§ **Required work**: Exactly the lines from the beginning of the records to the line with "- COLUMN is", both ends included, are to be given again, and pictures are to be left out.
___
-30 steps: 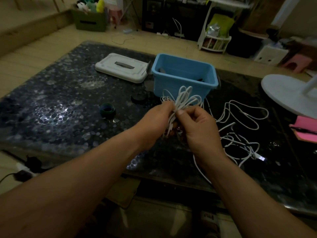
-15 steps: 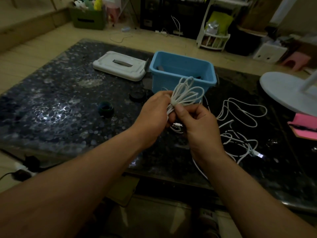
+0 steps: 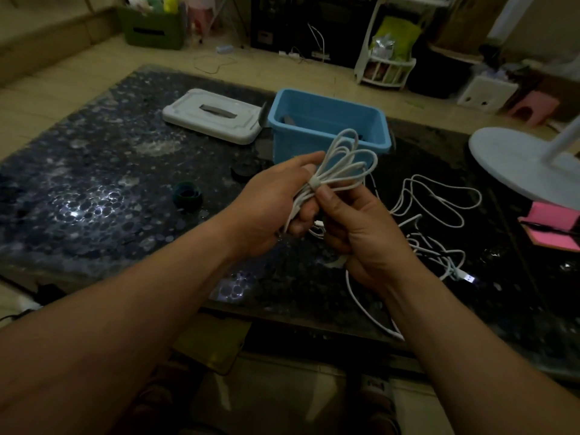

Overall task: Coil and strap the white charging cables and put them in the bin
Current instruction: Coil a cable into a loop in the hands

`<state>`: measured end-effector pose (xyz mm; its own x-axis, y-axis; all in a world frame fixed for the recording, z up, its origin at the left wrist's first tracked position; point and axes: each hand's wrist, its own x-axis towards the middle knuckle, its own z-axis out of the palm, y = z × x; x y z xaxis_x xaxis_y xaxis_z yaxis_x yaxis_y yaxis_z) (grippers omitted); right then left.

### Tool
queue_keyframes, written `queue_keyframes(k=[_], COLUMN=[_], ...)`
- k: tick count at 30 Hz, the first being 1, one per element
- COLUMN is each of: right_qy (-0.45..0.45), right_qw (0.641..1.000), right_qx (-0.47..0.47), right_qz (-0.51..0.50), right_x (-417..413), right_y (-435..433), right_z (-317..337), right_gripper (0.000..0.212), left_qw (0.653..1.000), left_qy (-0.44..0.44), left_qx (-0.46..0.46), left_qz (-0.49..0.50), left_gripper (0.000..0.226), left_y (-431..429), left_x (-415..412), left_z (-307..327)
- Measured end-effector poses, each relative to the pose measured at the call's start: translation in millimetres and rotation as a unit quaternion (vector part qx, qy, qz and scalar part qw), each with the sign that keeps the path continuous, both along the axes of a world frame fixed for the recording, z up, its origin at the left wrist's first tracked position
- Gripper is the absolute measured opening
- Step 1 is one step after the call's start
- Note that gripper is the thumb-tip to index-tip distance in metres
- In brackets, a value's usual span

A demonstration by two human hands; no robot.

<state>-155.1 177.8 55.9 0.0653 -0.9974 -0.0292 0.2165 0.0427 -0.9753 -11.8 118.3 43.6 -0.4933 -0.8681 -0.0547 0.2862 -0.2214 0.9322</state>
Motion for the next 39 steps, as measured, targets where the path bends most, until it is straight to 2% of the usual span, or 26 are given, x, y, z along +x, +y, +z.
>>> queue_keyframes(k=[7, 10, 14, 16, 18, 20, 23, 25, 27, 30, 33, 36, 39], right_qy=[0.002, 0.044, 0.079, 0.089, 0.077, 0.051, 0.001, -0.013, -0.025, -0.018, -0.013, 0.004, 0.048], right_qw=[1.0, 0.998, 0.995, 0.993, 0.994, 0.994, 0.991, 0.987, 0.983, 0.981, 0.981, 0.984, 0.986], right_qx=[-0.009, -0.045, -0.056, -0.049, -0.028, 0.008, 0.076, 0.111, 0.136, 0.149, 0.154, 0.148, 0.13], right_qz=[0.011, -0.004, -0.031, -0.051, -0.074, -0.097, -0.112, -0.116, -0.124, -0.124, -0.113, -0.101, -0.09], right_x=[-3.4, -4.4, -2.3, -0.9, -0.4, 0.9, 5.7, 8.4, 9.6, 6.7, 6.0, 4.5, 2.4], right_y=[-2.6, -8.5, -9.2, -10.9, -14.6, -18.6, -19.8, -18.2, -18.2, -15.7, -9.6, -8.4, -9.9], right_z=[-3.2, -11.4, -18.5, -22.5, -25.1, -23.3, -17.1, -18.2, -20.3, -20.3, -13.3, -13.1, -20.4], right_gripper=[0.016, 0.017, 0.013, 0.013, 0.016, 0.023, 0.029, 0.031, 0.034, 0.034, 0.029, 0.015, 0.015], left_qw=[0.998, 0.997, 0.993, 0.985, 0.963, 0.933, 0.863, 0.817, 0.787, 0.789, 0.815, 0.821, 0.825], left_qy=[0.008, 0.002, -0.098, -0.169, -0.246, -0.298, -0.382, -0.426, -0.448, -0.431, -0.403, -0.402, -0.413], left_qx=[0.012, 0.013, 0.059, 0.026, -0.069, -0.179, -0.322, -0.379, -0.416, -0.432, -0.409, -0.392, -0.369], left_qz=[-0.056, -0.075, -0.033, 0.024, 0.082, 0.098, 0.076, 0.082, 0.085, 0.068, 0.077, 0.098, 0.109], left_gripper=[0.04, 0.038, 0.044, 0.044, 0.029, 0.016, 0.032, 0.035, 0.031, 0.019, 0.009, 0.006, 0.003], left_y=[0.0, 1.8, 3.8, 3.5, 5.2, 9.7, 17.6, 18.7, 16.3, 11.4, 10.6, 11.6, 10.0], left_x=[3.0, 4.4, 2.5, 1.4, 0.5, -0.4, -0.3, 1.8, 4.2, 5.4, 5.0, 4.0, 4.1], left_z=[5.5, 8.6, 11.8, 10.5, 7.5, 2.2, -10.5, -14.6, -16.0, -16.9, -19.0, -22.1, -24.0])
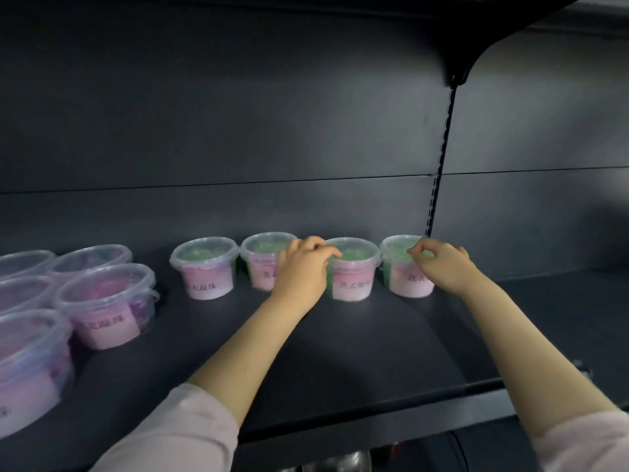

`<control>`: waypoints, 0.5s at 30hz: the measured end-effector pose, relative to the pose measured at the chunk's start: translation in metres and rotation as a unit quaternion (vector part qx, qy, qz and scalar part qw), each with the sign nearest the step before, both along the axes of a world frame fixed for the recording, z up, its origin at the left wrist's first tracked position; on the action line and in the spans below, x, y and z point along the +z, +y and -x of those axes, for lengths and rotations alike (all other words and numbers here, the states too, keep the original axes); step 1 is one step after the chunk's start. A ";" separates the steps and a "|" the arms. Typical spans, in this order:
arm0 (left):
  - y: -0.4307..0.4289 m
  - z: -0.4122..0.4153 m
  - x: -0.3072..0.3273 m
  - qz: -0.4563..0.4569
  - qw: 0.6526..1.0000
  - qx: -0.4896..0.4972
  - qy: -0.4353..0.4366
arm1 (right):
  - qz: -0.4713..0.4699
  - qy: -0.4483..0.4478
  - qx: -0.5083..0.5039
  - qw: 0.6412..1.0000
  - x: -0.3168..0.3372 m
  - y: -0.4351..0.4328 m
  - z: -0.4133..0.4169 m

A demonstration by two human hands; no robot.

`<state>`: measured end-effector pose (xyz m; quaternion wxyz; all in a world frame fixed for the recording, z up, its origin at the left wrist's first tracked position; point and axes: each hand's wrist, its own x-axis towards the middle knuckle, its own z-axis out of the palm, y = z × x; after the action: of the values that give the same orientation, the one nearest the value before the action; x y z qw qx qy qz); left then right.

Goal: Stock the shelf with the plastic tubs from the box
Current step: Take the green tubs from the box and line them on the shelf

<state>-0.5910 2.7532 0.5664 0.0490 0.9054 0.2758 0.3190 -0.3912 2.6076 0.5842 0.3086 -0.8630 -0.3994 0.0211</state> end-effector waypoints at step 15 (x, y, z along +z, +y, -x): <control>0.039 -0.037 -0.030 -0.281 0.949 0.142 0.000 | -0.142 0.110 0.115 0.977 -0.006 0.065 -0.071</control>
<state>-0.5544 2.7926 0.5362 -0.2537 0.8338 0.3008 0.3873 -0.3203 2.6721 0.5778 0.4656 -0.7512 -0.4584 0.0938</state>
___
§ **The completed task**:
-30 steps: 
-15 steps: 
+0 steps: 

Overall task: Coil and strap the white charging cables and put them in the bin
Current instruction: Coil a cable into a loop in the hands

`<state>`: measured end-effector pose (xyz mm; its own x-axis, y-axis; all in a world frame fixed for the recording, z up, its origin at the left wrist's first tracked position; point and axes: each hand's wrist, its own x-axis towards the middle knuckle, its own z-axis out of the palm, y = z × x; x y z xaxis_x xaxis_y xaxis_z yaxis_x yaxis_y yaxis_z) (grippers omitted); right then left.

### Tool
queue_keyframes, written `queue_keyframes(k=[_], COLUMN=[_], ...)`
- k: tick count at 30 Hz, the first being 1, one per element
- COLUMN is each of: right_qy (-0.45..0.45), right_qw (0.641..1.000), right_qx (-0.47..0.47), right_qz (-0.51..0.50), right_x (-417..413), right_y (-435..433), right_z (-317..337), right_gripper (0.000..0.212), left_qw (0.653..1.000), left_qy (-0.44..0.44), left_qx (-0.46..0.46), left_qz (-0.49..0.50), left_gripper (0.000..0.226), left_y (-431..429), left_x (-415..412), left_z (-307..327)

Work on this exercise is now finished.